When you are born and raised in the northern hemisphere, and then move to the southern hemisphere as an adult, it’s hard to grasp the holiday spirit. Even when I lived in Orlando, and wore shorts on Christmas Day while working at Walt Disney World, it still felt like Christmas. Then again, it was Disney, so we had fake snow and Christmas carols playing everywhere.
Back May, before making my permanent move out here to Australia, I came out for a one week “get to know you” visit. It was a good thing that trip went well, seeing as I had already signed a contract and quit my job. During that trip I went to dinner at my soon-to-be-new boss’s house with his family. His nine-year-old twins and I got along quite well, comparing recess games, favourite foods, and holiday traditions. They have never seen snow except for in the movies, so the idea of a white Christmas was a quite appealing to them.
Last night I happened to notice that A Charlie Brown Thanksgiving was scheduled to air on television in the States. I must confess that this was the first time I actually thought about Thanksgiving, partially because we don’t see Thanksgiving commercials or the corresponding accoutrement in the stores. But probably also due to the fact that as I sit here writing this blog post at 6am, it is already well above 90 degrees, hence the idea of cooking a turkey and eating pumpkin pie in traditional Thanksgiving (i.e. Church of America) fashion lacks appeal.
But I do have SOME thing- many things, actually- but ONE thing in particular to be thankful for. My Thanksgiving is being celebrated in style, in my new house, surrounded by my belongings…. wait for it…. that arrived… from the States! That’s right folks, hell hath frozen over and my ship has come in!
Last week around 2pm my apartment looked like this:
By 3pm, my apartment looked like this:
But, here’s the best part of the story. Back in February when I accepted this job I started watching everything I could on youtube about Australia. I ran across this television series called Border Security: Australia’s Front Line. And, let me tell you, the front line takes their jobs seriously. But in all honesty, I can understand their tenacity. Australia is very isolated and has an incredibly delicate environment. By being vigilant about what comes into the country, they have avoided many of the diseases which have proven deleterious in other parts of the world.
For instance, if you typically fly with snacks, make sure you eat your beef jerky before you arrive otherwise it will be confiscated due to fear of foot and mouth disease. I know, I know, it’s a processed food and can’t possibly spread that disease, but as I said the Australians are cautious, to the point of being almost paranoid. If you plan to come here for diving, leave your wetsuit at home. They don’t want to risk you bringing in any parasites that might be harmful to the wildlife here. When I climbed Kilimanjaro two years ago, my Australian “buddies” gave their hiking boots to our guides and porters because they said they would be confiscated due to the concern there might be a trace of dirt on them once they got home. They said they might as well give them to someone who could use them rather than having them confiscated and destroyed.

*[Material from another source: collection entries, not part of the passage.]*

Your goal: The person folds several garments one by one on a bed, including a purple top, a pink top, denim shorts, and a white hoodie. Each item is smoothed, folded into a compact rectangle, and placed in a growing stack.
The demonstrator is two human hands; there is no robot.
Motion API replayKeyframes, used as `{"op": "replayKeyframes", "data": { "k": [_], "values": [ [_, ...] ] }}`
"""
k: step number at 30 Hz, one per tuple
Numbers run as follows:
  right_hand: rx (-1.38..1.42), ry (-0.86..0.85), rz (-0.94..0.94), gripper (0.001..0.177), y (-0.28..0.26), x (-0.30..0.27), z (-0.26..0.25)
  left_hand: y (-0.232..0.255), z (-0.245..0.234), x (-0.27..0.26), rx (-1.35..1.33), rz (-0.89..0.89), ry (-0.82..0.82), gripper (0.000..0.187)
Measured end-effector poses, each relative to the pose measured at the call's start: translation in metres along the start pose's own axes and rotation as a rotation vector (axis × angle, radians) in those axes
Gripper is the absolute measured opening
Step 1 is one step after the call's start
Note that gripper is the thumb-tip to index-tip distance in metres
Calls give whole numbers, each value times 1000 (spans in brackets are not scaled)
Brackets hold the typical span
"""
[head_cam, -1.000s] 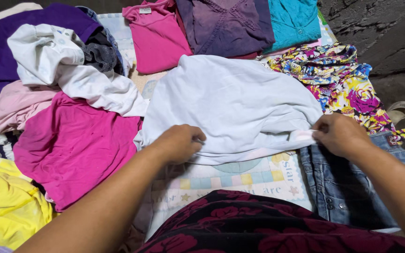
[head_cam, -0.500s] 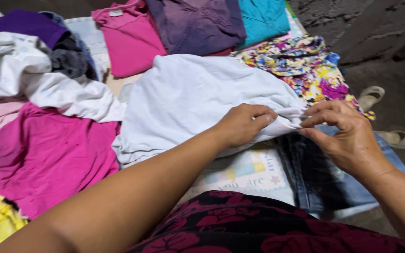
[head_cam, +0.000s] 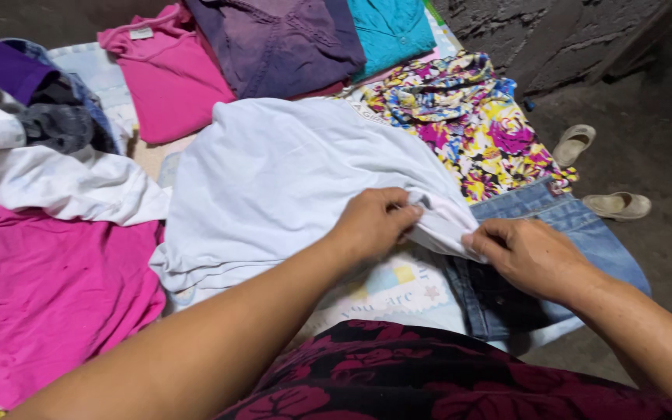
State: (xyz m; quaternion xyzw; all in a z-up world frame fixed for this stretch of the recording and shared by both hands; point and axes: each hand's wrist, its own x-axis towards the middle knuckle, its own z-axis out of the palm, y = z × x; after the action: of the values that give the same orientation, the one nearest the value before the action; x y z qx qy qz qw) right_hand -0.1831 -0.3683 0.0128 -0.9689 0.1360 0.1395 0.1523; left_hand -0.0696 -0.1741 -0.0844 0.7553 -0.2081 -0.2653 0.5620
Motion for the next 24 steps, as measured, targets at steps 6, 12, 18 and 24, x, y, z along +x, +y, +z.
{"op": "replayKeyframes", "data": {
  "k": [6,12,18,24],
  "values": [
    [-351,-128,205,54,-16,43,12,39,-6,-50,111,236,-76,25],
    [-309,-92,39,36,23,89,11,42,-26,-63,98,238,-56,25],
    [246,-38,15,31,155,84,-22,18,-35,-69,150,216,-132,23],
    [3,-179,238,35,223,59,14,-36,-69,-83,227,-8,141,25]
  ]
}}
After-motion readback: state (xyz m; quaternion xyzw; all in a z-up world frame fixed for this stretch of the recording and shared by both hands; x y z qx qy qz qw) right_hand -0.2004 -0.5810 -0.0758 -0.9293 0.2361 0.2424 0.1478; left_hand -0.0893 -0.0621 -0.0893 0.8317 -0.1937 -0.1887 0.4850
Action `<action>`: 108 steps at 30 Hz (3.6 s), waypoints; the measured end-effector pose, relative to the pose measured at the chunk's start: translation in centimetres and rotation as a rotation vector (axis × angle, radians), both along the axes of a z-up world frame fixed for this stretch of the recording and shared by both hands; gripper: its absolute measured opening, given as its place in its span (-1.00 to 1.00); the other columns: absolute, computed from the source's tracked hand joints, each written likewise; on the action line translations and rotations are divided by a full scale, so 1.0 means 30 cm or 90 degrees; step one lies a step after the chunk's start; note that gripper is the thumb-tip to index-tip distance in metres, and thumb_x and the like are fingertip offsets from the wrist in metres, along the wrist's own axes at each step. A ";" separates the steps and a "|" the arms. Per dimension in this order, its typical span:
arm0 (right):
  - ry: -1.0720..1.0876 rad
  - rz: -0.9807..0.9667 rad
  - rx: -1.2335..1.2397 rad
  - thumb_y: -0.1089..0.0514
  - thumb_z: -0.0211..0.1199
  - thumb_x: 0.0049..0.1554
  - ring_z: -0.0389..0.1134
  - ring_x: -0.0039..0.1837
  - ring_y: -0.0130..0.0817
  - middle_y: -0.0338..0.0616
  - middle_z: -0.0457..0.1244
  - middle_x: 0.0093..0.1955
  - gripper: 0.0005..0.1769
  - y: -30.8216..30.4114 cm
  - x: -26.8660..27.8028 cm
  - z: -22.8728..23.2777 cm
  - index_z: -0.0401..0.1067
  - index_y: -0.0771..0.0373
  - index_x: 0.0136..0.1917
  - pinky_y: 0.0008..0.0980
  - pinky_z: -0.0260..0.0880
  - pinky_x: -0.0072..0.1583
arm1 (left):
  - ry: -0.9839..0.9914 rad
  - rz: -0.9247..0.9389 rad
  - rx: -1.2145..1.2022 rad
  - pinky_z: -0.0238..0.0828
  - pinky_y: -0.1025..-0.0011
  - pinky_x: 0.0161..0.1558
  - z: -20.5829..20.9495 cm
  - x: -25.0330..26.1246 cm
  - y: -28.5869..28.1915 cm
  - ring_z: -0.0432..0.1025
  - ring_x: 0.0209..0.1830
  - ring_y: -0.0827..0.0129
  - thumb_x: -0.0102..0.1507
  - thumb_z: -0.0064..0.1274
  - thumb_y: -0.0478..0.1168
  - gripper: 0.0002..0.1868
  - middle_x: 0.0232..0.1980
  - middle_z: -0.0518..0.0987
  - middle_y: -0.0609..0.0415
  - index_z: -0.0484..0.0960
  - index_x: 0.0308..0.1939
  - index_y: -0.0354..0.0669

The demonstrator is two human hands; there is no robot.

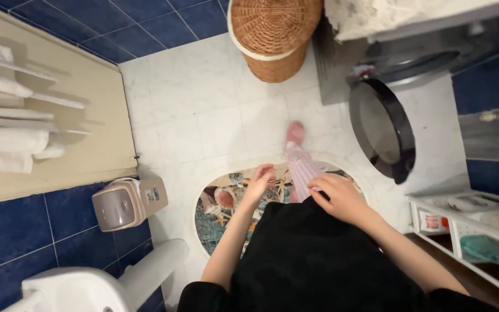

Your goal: Loading clothes into a washing machine and preparing detergent for a wash cycle.

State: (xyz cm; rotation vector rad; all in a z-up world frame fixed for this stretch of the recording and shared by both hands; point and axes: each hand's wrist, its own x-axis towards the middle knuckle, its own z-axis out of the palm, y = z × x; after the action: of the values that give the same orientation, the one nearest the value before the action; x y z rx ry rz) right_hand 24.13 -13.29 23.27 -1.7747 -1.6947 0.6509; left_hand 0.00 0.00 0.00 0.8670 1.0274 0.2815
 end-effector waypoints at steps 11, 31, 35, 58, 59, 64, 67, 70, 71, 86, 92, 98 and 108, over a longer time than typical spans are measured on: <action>0.284 -0.198 -0.263 0.06 0.25 0.15 0.46 -0.04 -0.27 -0.13 0.42 -0.10 -0.74 0.712 0.334 -1.017 0.52 0.24 0.04 -0.30 0.46 0.04 | 0.095 -0.041 0.085 0.52 0.34 -0.03 -0.081 0.198 0.748 0.48 0.07 0.33 0.32 0.05 -0.07 -0.55 0.21 0.54 0.04 0.47 0.27 -0.08; 0.911 -1.045 -0.317 0.02 0.34 0.10 0.29 0.33 -0.24 -0.13 0.27 0.30 -0.42 1.655 0.753 -1.955 0.34 0.12 0.36 -0.01 0.35 0.22 | 0.346 -0.146 0.053 0.47 0.41 -0.03 -0.247 -0.172 1.052 0.52 -0.05 0.39 0.31 0.09 -0.17 -0.65 0.03 0.60 0.09 0.54 0.14 -0.20; 0.888 -1.022 -0.286 0.10 0.37 0.13 0.38 0.10 -0.28 -0.11 0.33 0.11 -0.56 1.672 0.728 -1.774 0.43 0.24 0.25 -0.19 0.45 0.14 | 0.332 -0.129 -0.007 0.47 0.36 -0.12 -0.253 -0.131 1.234 0.49 -0.16 0.31 0.32 0.06 -0.17 -0.62 -0.07 0.59 -0.03 0.50 0.20 -0.20; 1.380 -1.056 0.203 0.18 0.21 0.27 0.20 -0.23 -0.57 -0.37 0.21 -0.24 -0.83 0.535 0.022 -1.000 0.44 0.24 0.12 -0.63 0.21 -0.18 | 0.479 -0.646 0.323 0.44 0.01 0.12 -0.828 0.659 1.666 0.47 0.14 -0.16 0.24 0.04 -0.10 -0.52 0.14 0.54 -0.32 0.46 0.21 -0.21; 1.365 -1.055 0.216 0.21 0.21 0.27 0.20 -0.21 -0.53 -0.35 0.19 -0.24 -0.94 0.492 0.027 -1.132 0.38 0.22 0.00 -0.57 0.25 -0.11 | 0.498 -0.676 0.366 0.42 0.00 0.16 -0.815 0.715 1.668 0.45 0.21 -0.12 0.27 0.00 -0.11 -0.54 0.22 0.52 -0.24 0.48 0.23 -0.15; 1.456 -1.020 0.330 0.36 0.23 0.03 0.30 -0.21 -0.53 -0.22 0.35 -0.13 -0.71 0.647 0.234 -1.573 0.51 0.30 0.06 -0.58 0.39 -0.12 | 0.478 -0.737 0.542 0.34 0.05 0.22 -0.942 0.847 1.624 0.23 0.43 0.03 0.13 0.11 -0.14 -0.31 0.42 0.32 -0.08 0.36 0.34 -0.18; 1.462 -1.013 0.456 0.35 0.29 0.04 0.38 -0.21 -0.49 -0.12 0.42 -0.05 -0.64 0.743 0.319 -1.910 0.53 0.36 0.14 -0.56 0.48 -0.11 | 0.480 -0.808 0.612 0.29 0.06 0.18 -1.061 0.842 1.568 0.07 0.49 0.03 0.10 0.14 -0.13 -0.20 0.47 0.18 -0.11 0.26 0.41 -0.17; 1.427 -1.094 0.448 0.27 0.28 0.18 0.38 -0.21 -0.47 -0.17 0.38 -0.13 -0.87 0.845 0.467 -2.232 0.52 0.31 0.02 -0.50 0.55 -0.09 | 0.476 -0.785 0.669 0.34 0.08 0.15 -1.135 0.838 1.530 0.17 0.46 0.04 0.17 0.07 -0.16 -0.27 0.45 0.28 -0.08 0.30 0.43 -0.15; 1.439 -1.182 0.479 0.27 0.20 0.19 0.38 -0.25 -0.43 -0.16 0.38 -0.16 -0.88 0.910 0.521 -2.261 0.53 0.31 -0.02 -0.49 0.56 -0.13 | 0.492 -0.769 0.695 0.35 0.05 0.10 -1.160 0.821 1.516 0.19 0.43 0.06 0.20 0.04 -0.17 -0.34 0.41 0.32 -0.02 0.33 0.41 -0.09; 1.451 -1.123 0.383 0.21 0.01 0.23 0.43 0.05 -0.13 0.07 0.36 0.14 -0.62 1.234 1.045 -2.658 0.44 0.44 0.22 -0.45 0.59 -0.11 | 0.411 -0.664 0.649 0.04 -0.17 0.30 -0.957 0.724 1.476 0.11 0.37 0.01 0.07 0.08 -0.25 -0.34 0.23 0.35 -0.04 0.42 0.29 -0.12; 1.462 -0.993 0.322 0.02 -0.17 0.25 0.39 0.24 -0.06 0.11 0.33 0.30 -0.39 1.384 1.139 -2.324 0.35 0.42 0.38 -0.20 0.57 0.03 | 0.387 -0.645 0.576 0.24 0.01 0.30 -1.042 0.749 1.333 0.20 0.38 0.06 0.19 0.05 -0.30 -0.43 0.27 0.38 0.01 0.45 0.31 -0.05; 1.142 -0.937 0.061 -0.13 -0.20 0.25 0.39 0.35 -0.09 -0.01 0.36 0.32 -0.38 1.412 1.059 -2.036 0.35 0.23 0.39 -0.01 0.44 0.32 | 0.347 -0.595 0.547 0.26 0.06 0.37 -1.013 0.759 1.270 0.21 0.41 0.07 0.18 0.04 -0.32 -0.38 0.28 0.38 0.01 0.41 0.36 0.00; 0.385 -0.747 -0.056 0.02 0.13 0.41 0.26 0.32 -0.09 0.06 0.28 0.36 -0.52 1.329 0.975 -2.007 0.32 0.36 0.45 -0.10 0.24 0.28 | 0.386 -0.437 0.420 0.10 -0.06 0.40 -0.817 0.491 1.255 0.03 0.50 -0.21 0.20 0.03 -0.35 -0.26 0.50 0.18 -0.20 0.21 0.48 -0.11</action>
State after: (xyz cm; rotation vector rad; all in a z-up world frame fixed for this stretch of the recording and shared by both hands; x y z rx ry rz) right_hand 53.39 26.59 -36.94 -1.9606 -0.1093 0.5873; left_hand 14.74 37.66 -24.50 1.9210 1.1264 -0.2711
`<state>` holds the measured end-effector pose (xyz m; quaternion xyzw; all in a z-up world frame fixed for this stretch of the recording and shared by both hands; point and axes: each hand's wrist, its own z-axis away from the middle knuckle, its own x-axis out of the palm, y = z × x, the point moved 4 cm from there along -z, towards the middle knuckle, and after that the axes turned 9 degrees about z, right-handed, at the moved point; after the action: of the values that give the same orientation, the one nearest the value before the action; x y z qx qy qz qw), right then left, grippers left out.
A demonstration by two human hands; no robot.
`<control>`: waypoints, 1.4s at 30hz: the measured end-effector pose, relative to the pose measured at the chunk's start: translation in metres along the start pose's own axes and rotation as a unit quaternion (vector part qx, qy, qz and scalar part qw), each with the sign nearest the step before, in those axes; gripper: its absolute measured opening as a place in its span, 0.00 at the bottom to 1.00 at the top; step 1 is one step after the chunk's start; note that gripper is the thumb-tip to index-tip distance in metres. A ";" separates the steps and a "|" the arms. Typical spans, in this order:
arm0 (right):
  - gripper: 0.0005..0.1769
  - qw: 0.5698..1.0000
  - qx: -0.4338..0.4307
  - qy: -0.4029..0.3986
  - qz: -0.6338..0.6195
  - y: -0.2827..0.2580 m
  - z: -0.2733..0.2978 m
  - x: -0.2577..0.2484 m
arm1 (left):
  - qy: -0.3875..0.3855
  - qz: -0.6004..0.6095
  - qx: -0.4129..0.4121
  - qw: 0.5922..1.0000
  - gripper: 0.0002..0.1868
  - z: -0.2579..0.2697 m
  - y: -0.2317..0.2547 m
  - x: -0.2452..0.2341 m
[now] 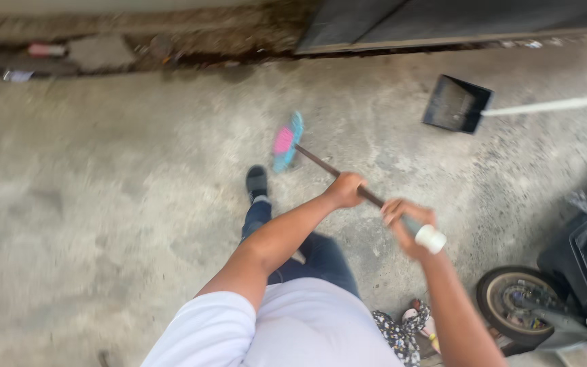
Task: The person sweeps debris from a concrete floor into a dustpan using a broom. They move around a cluttered area containing a scooter and various items, collecting trash and sweeping it into the dustpan.
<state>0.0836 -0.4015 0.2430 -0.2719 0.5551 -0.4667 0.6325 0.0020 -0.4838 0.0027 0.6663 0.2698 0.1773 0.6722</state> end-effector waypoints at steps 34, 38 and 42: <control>0.07 0.944 0.044 0.328 0.006 -0.017 0.089 -0.065 | -0.234 -0.166 0.001 0.958 0.05 -0.056 0.056 0.079; 0.03 0.960 0.001 0.275 -0.060 -0.017 0.071 -0.024 | -0.283 -0.239 0.052 0.927 0.11 -0.048 0.020 -0.006; 0.02 0.947 0.056 0.258 -0.181 0.031 0.012 0.018 | -0.232 -0.298 0.004 0.926 0.13 -0.051 -0.058 -0.053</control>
<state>0.1030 -0.4068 0.2104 -0.2023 0.6134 -0.6582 0.3868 -0.0773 -0.4778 -0.0468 0.5799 0.2931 -0.1920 0.7355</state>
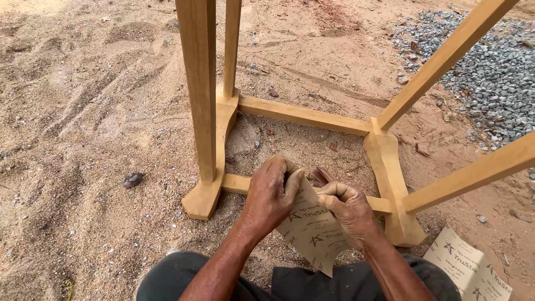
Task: Manually fold and tear sheets of sandpaper to appropriate sizes for woodworking.
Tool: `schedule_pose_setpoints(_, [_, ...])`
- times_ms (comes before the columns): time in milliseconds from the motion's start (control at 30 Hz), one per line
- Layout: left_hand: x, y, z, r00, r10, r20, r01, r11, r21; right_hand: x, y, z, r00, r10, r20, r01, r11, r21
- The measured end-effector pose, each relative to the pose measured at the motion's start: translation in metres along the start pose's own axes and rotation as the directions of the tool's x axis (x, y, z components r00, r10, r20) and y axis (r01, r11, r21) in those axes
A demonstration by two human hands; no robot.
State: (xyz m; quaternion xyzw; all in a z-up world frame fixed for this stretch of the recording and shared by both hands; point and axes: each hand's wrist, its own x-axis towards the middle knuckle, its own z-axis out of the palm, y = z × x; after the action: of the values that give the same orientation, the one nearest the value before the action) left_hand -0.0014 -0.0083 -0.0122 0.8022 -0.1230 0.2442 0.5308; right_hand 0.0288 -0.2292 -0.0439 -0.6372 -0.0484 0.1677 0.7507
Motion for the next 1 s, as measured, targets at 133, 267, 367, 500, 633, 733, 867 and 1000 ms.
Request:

Well, having watched Border Security, read lots and talked to friends about what I could “get away with”, I was worried that my bike, golf clubs and wooden giraffe from Africa might meet their demise in Australian Customs. But it turns out flattery will get you everywhere. I wrote the Customs officials little love notes and put them all over my belongings. And they even wrote me back. Here is the note I put on my golf clubs. And as you can see, they responded by welcoming me to Australia:
As I’ve said before, I LOVE coming back into the U.S. after being gone for a long time because the Customs officials always say, “Welcome home!” after stamping my passport. But, after my recent experience successfully receiving my things, I think the Australian Customs Department may be my new bestie- at least on this side of the (other) pond.